Rééducation après reconstruction chirurgicale du ligament croisé antérieur du genou
intégration des données probantes en pratique clinique et rôle du kinésithérapeute en Belgique
Bulletin : Journal de traumatologie du sport juin 2026
Numéros de page :
11 p. / p. 89-99
Après une lésion du ligament croisé antérieur, les patients présentant une instabilité articulaire optaient généralement pour une reconstruction chirurgicale, notamment s’ils souhaitaient reprendre des activités sportives impliquant pivots, changements de direction, accélérations et décélérations.
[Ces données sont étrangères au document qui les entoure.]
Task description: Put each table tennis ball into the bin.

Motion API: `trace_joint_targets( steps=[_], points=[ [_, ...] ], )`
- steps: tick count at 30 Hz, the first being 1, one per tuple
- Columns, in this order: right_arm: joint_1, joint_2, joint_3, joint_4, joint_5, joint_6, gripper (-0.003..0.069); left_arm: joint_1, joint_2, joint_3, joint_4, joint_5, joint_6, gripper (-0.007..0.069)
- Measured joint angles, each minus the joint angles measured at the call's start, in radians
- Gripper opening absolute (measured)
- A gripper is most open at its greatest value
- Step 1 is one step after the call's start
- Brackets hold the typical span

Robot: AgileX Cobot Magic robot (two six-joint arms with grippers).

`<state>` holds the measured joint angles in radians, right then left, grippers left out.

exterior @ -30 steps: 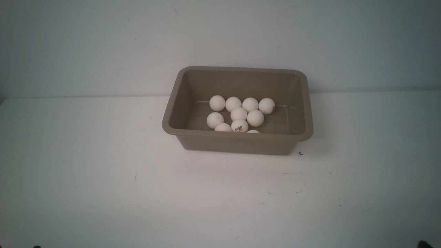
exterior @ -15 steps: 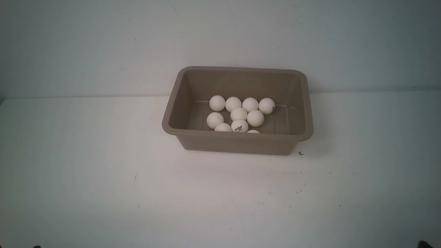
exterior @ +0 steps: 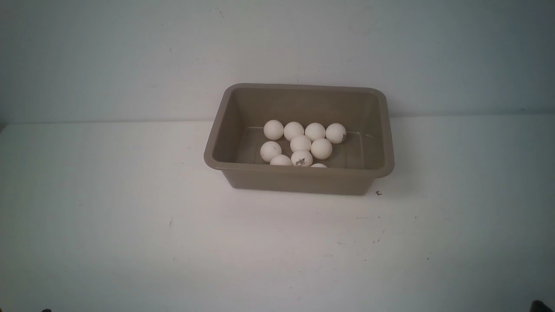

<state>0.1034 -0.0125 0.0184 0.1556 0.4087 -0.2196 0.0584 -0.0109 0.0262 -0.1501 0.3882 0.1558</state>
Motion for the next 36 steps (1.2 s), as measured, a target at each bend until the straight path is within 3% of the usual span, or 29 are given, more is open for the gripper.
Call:
trace_joint_targets(
  steps=[8, 36],
  points=[
    [0.049, 0.000, 0.000, -0.004, 0.000, 0.007, 0.0582, 0.000, 0.000, 0.000, 0.000, 0.000, 0.000, 0.0405],
    [0.049, 0.000, 0.000, -0.004, 0.000, -0.016, 0.0582, 0.000, 0.000, 0.000, 0.000, 0.000, 0.000, 0.0405]
  ],
)
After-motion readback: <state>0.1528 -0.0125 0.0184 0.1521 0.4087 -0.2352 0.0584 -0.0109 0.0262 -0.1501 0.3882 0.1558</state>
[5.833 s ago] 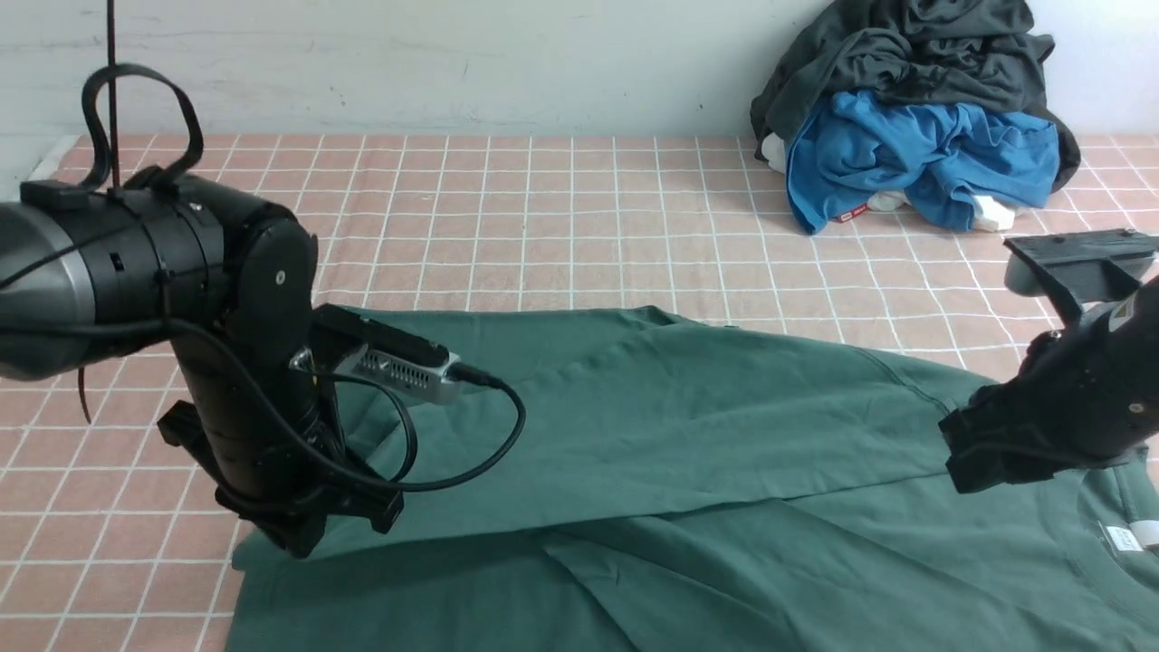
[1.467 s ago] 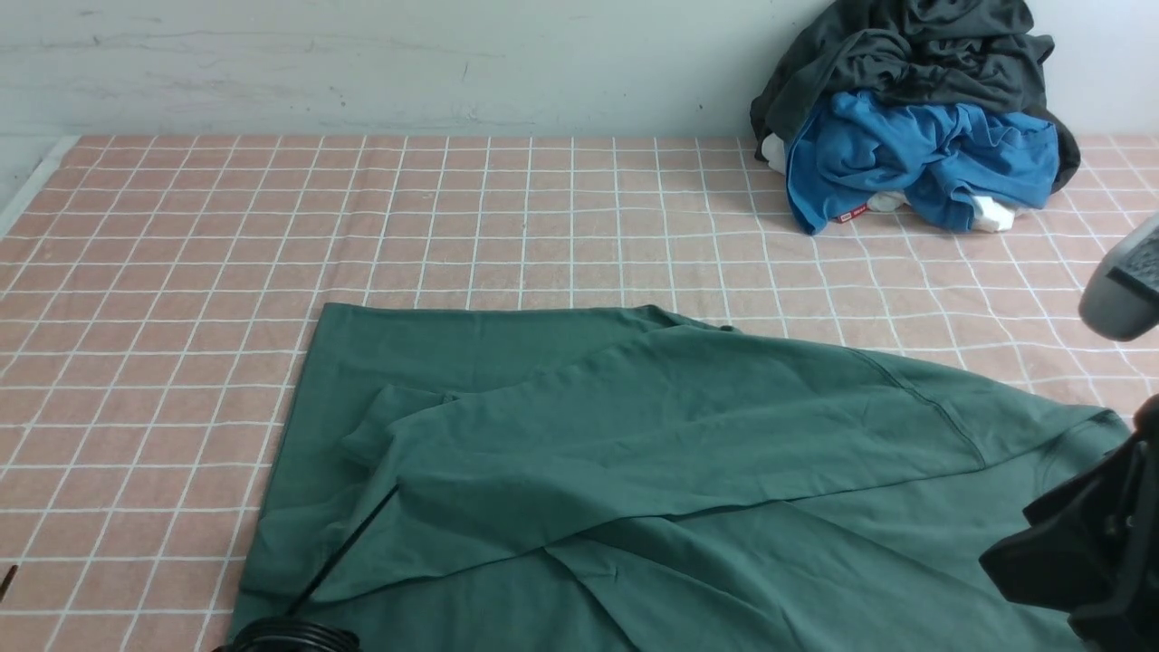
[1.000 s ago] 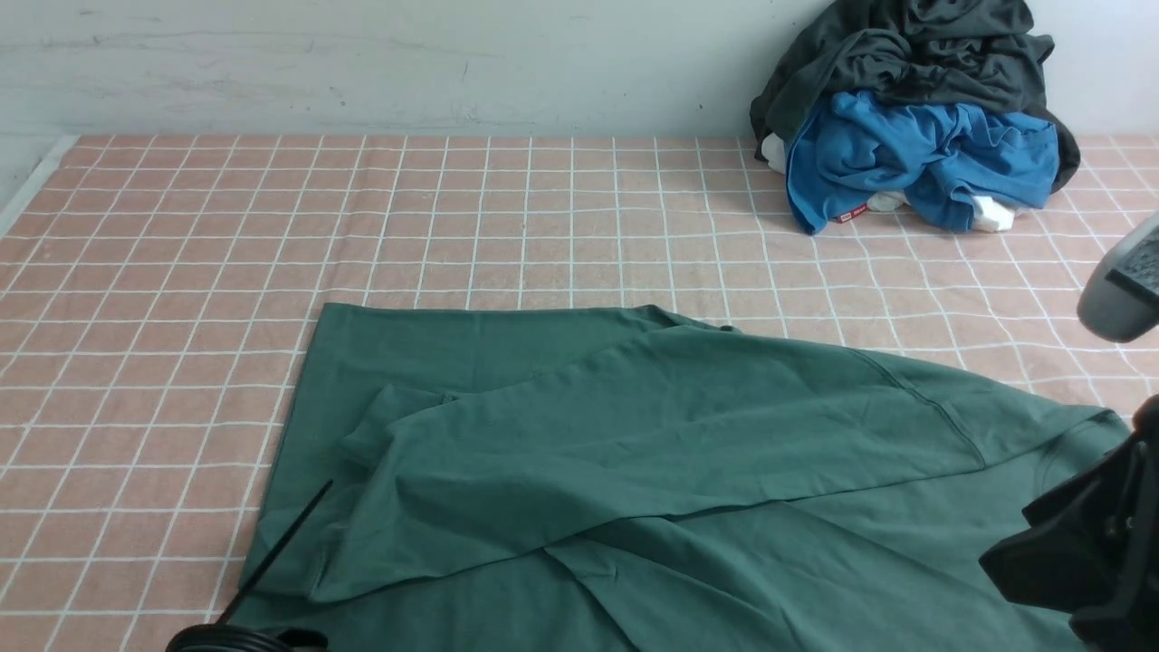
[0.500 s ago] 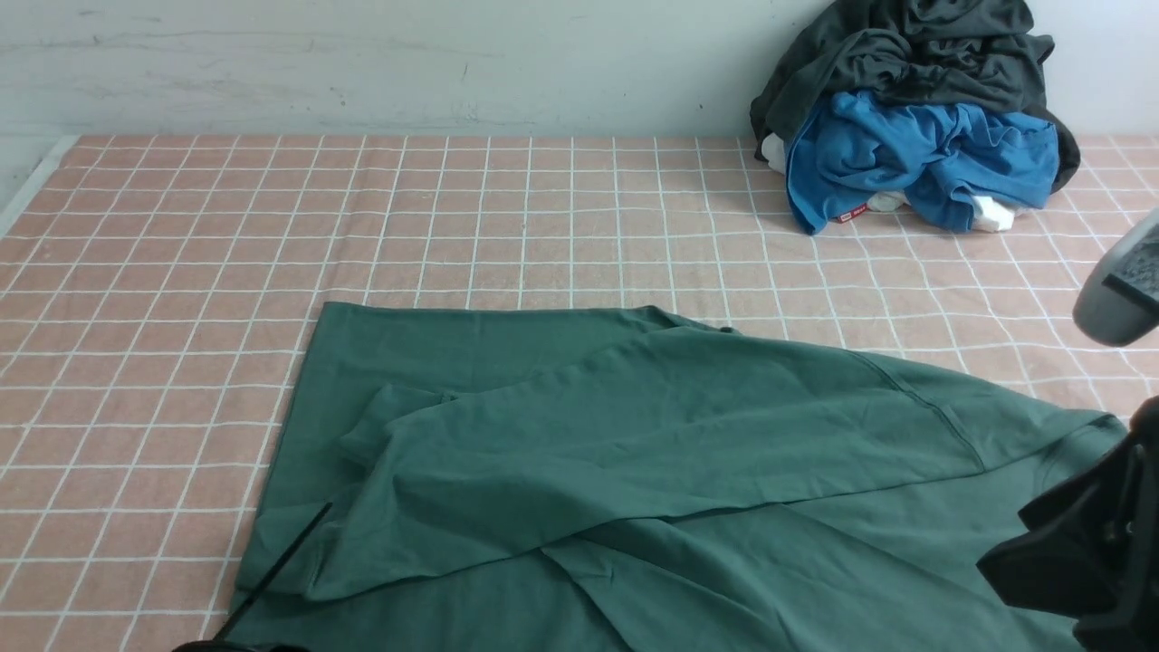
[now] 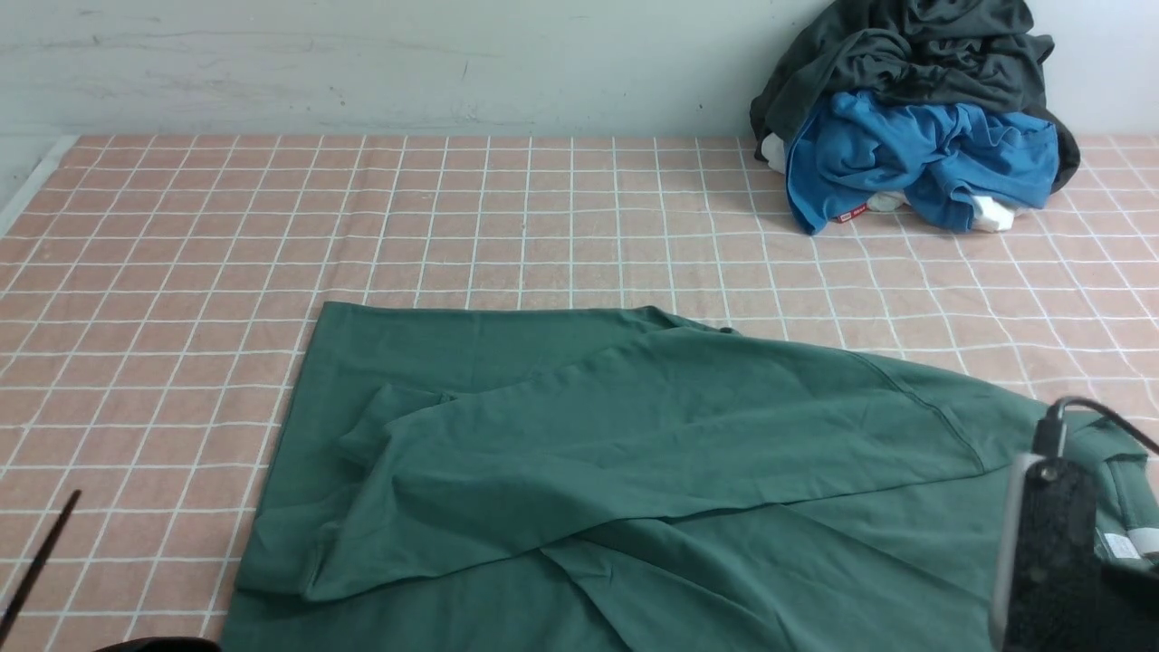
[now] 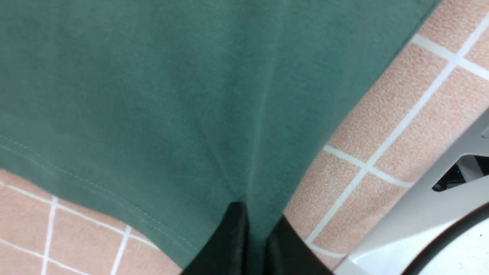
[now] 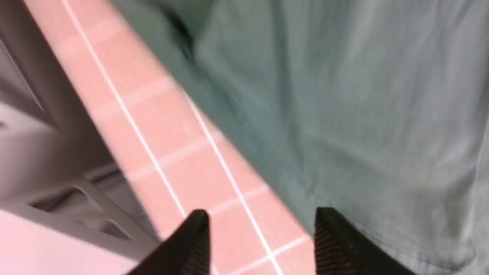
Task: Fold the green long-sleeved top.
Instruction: Use both arms simultaneously to clamp the lower edge of the clothing fabric
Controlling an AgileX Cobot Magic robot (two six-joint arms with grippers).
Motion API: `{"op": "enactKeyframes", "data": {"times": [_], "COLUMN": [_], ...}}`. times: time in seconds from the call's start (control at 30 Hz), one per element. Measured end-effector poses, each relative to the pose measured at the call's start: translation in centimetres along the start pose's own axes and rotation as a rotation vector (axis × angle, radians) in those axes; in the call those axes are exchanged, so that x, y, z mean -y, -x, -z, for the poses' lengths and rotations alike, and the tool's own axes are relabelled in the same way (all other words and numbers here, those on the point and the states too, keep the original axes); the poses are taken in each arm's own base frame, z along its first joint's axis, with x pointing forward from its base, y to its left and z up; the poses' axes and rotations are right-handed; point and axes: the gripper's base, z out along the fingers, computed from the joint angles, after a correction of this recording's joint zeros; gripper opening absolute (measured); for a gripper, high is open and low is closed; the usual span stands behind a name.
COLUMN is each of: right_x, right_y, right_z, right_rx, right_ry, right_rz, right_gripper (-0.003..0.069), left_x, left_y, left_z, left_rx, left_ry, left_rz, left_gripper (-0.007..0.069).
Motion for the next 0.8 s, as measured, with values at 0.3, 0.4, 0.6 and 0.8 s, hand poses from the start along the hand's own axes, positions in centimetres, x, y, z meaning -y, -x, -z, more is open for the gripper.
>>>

L’objectif indiqué par le patient était généralement de retrouver un niveau de performance comparable à celui d’avant la blessure. Cependant, un pourcentage encore trop faible de sportifs non-élites atteignait cet objectif. Si le rôle essentiel de la rééducation est reconnu, il n’existe actuellement pas de consensus scientifique concernant les modalités optimales, notamment en termes de critères de progression et d’intégration des recommandations issues de la recherche, en pratique clinique. En réponse à ce constat, nous proposons un cadre de rééducation structuré, conçu de manière ouverte, afin de pouvoir être adapté à d’autres recommandations scientifiques ainsi qu’aux besoins individualisés de chaque patient. Son implémentation clinique a montré que si l’intégration des recommandations scientifiques était possible, elle présentait certaines difficultés. Quatre d’entre elles ont été identifiées : (1) le profil spécifique du kinésithérapeute ; (2) la compliance du patient ; (3) les coûts direct et indirect de la rééducation ; et (4) la poursuite de la prise en charge kinésithérapeutique par le continuum de retour aux activités nécessitant des capacités de performance. Ce travail a également permis d’identifier trois atouts avec lesquels le kinésithérapeute pourrait contribuer à améliorer le résultat des rééducations : (1) l’adaptabilité du kinésithérapeute ; (2) le maintien de repères temporels ; et (3) le maintien d’évaluations régulières du niveau de récupération du patient.